Maxime Rodinson, para señalar los límites de la tesis de Edward Said, en La Fascination de l’Islam25, ha querido elaborar una historia de esos escritos de viajes desde la óptica de la fascinación oriental, que en su caso llama Islam, surgida a raíz de la introducción en la sensibilidad y el pensamiento occidental del Romanticismo, y que bebía de toda la fascinación de los siglos XVII y XVIII por lo oriental. Así, para Rodinson, fue la subjetividad romántica la que revolucionó la pertenencia de la tradición de viajes a Oriente a la ideología de dominio, y es esta tradición romántica, según su mirada, la que ha obviado Edward Said a la hora de exponer su teoría sobre el legado orientalista, ya que en ella existe una fascinación que no confirma la tesis de que en su seno existe una intención justificativa de los discursos de poder. Pero Maxime Rodinson se encuadró dentro de la misma perspectiva tomada por Edward Said, una perspectiva historicista, obviando, a su vez, aquellos de entre los viajeros de la tradición orientalista que no presentaban tanto una fascinación por lo oriental, como una ideología.

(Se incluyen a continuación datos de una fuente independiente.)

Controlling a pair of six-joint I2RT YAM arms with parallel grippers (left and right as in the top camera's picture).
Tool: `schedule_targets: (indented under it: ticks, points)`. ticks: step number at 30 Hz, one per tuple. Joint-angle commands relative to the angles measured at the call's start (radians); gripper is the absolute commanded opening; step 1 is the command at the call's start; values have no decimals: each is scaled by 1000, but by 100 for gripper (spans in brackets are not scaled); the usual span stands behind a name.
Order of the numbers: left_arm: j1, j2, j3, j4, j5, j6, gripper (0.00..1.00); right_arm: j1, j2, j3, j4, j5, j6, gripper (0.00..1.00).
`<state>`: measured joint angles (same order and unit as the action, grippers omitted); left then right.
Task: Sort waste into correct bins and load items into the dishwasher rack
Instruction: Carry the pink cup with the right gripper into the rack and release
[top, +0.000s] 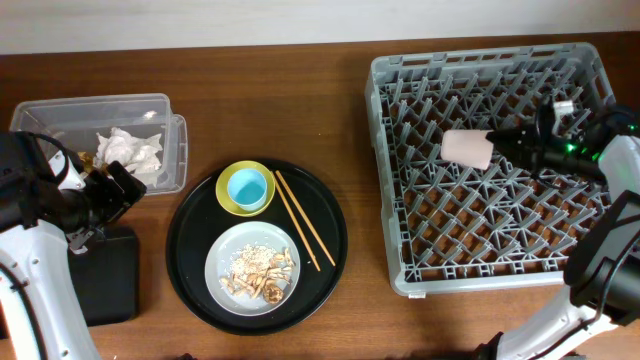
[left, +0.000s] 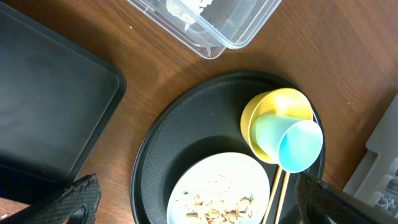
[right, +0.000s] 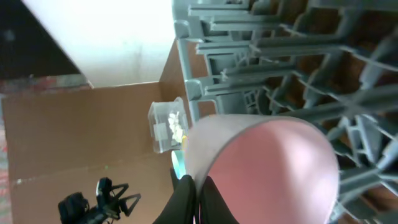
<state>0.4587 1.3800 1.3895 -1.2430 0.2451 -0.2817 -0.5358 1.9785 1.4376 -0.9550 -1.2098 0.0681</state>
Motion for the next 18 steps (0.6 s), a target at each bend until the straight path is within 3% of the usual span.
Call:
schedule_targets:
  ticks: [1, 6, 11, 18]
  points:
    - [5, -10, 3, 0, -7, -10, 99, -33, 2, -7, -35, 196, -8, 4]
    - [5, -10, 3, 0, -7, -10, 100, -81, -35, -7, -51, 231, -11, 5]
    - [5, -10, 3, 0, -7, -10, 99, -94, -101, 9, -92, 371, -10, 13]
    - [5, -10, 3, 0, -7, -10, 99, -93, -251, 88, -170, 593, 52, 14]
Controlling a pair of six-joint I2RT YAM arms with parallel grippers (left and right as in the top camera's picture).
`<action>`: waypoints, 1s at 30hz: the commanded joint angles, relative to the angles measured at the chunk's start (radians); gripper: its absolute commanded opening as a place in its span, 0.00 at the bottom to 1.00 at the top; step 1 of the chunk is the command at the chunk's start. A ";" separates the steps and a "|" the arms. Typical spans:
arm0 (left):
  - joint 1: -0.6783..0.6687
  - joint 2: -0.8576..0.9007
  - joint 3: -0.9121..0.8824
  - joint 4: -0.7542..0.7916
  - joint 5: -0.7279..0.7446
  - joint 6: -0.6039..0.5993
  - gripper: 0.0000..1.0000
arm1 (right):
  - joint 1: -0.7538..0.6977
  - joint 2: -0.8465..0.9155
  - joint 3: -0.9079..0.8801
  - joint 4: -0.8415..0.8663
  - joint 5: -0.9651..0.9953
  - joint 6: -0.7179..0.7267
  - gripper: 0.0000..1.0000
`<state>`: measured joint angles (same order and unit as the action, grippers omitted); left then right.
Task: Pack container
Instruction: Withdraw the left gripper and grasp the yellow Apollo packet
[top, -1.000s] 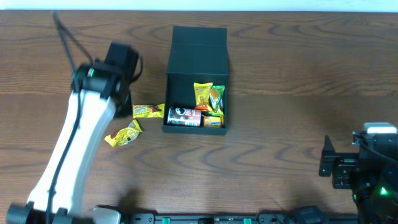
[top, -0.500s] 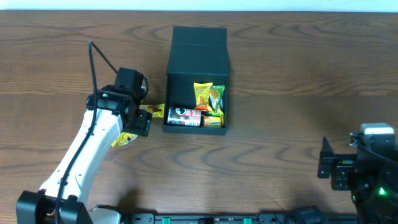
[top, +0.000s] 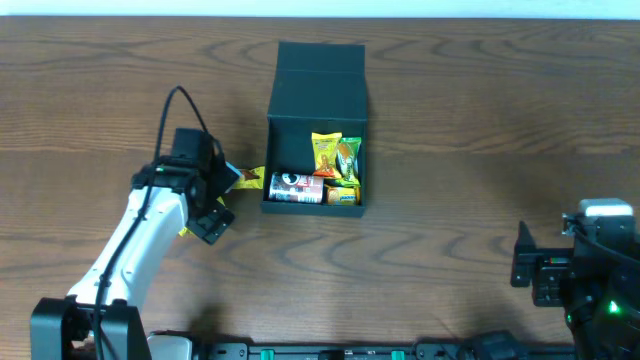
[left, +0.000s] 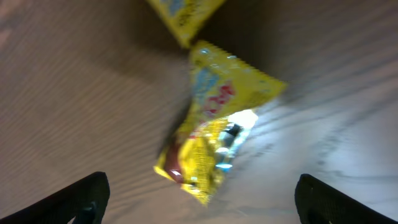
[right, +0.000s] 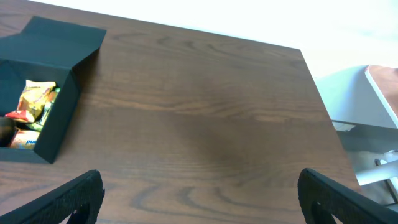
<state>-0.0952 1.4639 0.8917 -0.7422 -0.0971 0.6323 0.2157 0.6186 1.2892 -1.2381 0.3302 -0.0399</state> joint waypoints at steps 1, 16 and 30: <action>0.043 0.024 -0.002 0.022 0.034 0.046 0.99 | 0.008 -0.003 0.005 -0.001 0.014 0.002 0.99; 0.076 0.131 -0.002 0.100 0.146 0.087 0.60 | 0.008 -0.003 0.005 0.001 0.014 0.009 0.99; 0.076 0.131 -0.002 0.087 0.142 0.087 0.11 | 0.007 -0.003 0.005 0.003 0.014 0.010 0.99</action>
<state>-0.0231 1.5879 0.8913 -0.6502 0.0425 0.7097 0.2157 0.6186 1.2892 -1.2369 0.3336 -0.0395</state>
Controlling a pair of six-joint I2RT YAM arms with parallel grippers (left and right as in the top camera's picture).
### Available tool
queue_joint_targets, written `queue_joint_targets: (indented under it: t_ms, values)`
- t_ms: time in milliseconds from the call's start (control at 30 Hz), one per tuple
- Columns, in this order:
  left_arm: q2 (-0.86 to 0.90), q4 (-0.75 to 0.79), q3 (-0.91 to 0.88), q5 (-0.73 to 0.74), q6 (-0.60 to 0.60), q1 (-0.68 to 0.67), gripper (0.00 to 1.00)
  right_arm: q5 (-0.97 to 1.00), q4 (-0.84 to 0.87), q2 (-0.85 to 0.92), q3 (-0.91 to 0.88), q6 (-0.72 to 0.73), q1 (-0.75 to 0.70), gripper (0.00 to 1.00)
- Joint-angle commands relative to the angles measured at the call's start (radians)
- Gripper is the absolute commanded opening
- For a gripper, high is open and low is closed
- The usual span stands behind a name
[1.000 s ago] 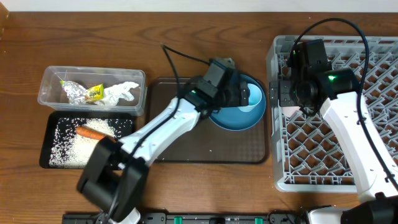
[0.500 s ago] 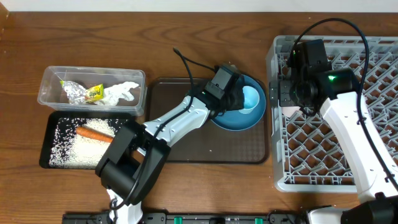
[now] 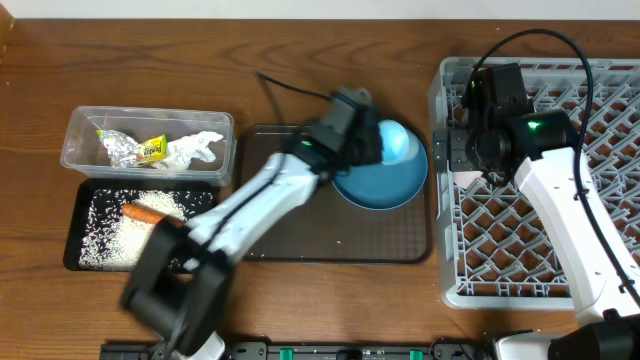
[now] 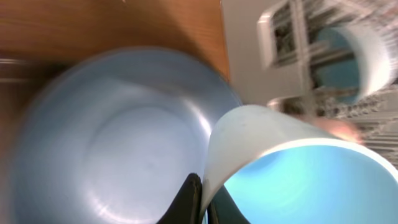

El problema que producen ambas interpretaciones, tanto la de Said como la de Rodinson, es que generalizan la introducción de la visión sobre la tradición orientalista a una visión historicista dentro de la misma historia del viaje. Recordando a Karl Popper en sus La sociedad abierta y sus enemigos26 y La miseria del historicismo27, uno puede remarcar que no existe dentro de la historia una lógica interpretativa alguna desde el mismo estilo de la ciencia, no existe la posibilidad de elaborar un tipo de teorías que sostendrían que existen leyes generales en el desarrollo histórico, no es posible la existencia de una teoría, como en la ciencia, explicativa de la totalidad del movimiento espacio-temporal de la historia. Todo acto de lanzar una red, una mirada a la historia, puede proporcionar la posibilidad de numerosas confirmaciones, pero nunca la posibilidad de refutación alguna. Toda teoría de la historia no es teoría alguna, tan sólo sirve para justificar actitudes presentes o futuras de actuaciones políticas sobre la sociedad. Es así como, a nuestro entender, ni Edward Said, ni Maxime Rodinson han podido abordar en el tono preciso la cuestión del orientalismo, el argumento de ambos, tanto de la presencia de una ideología en el relato del viaje a Oriente, como de una fascinación en el mismo, cae, y éste es el argumento que en se va a desarrollar a continuación, en el momento en el que la historia del viaje a Oriente da un giro, percibiéndose la llegada de una visión diferente con la entrada en escena del siglo XIX.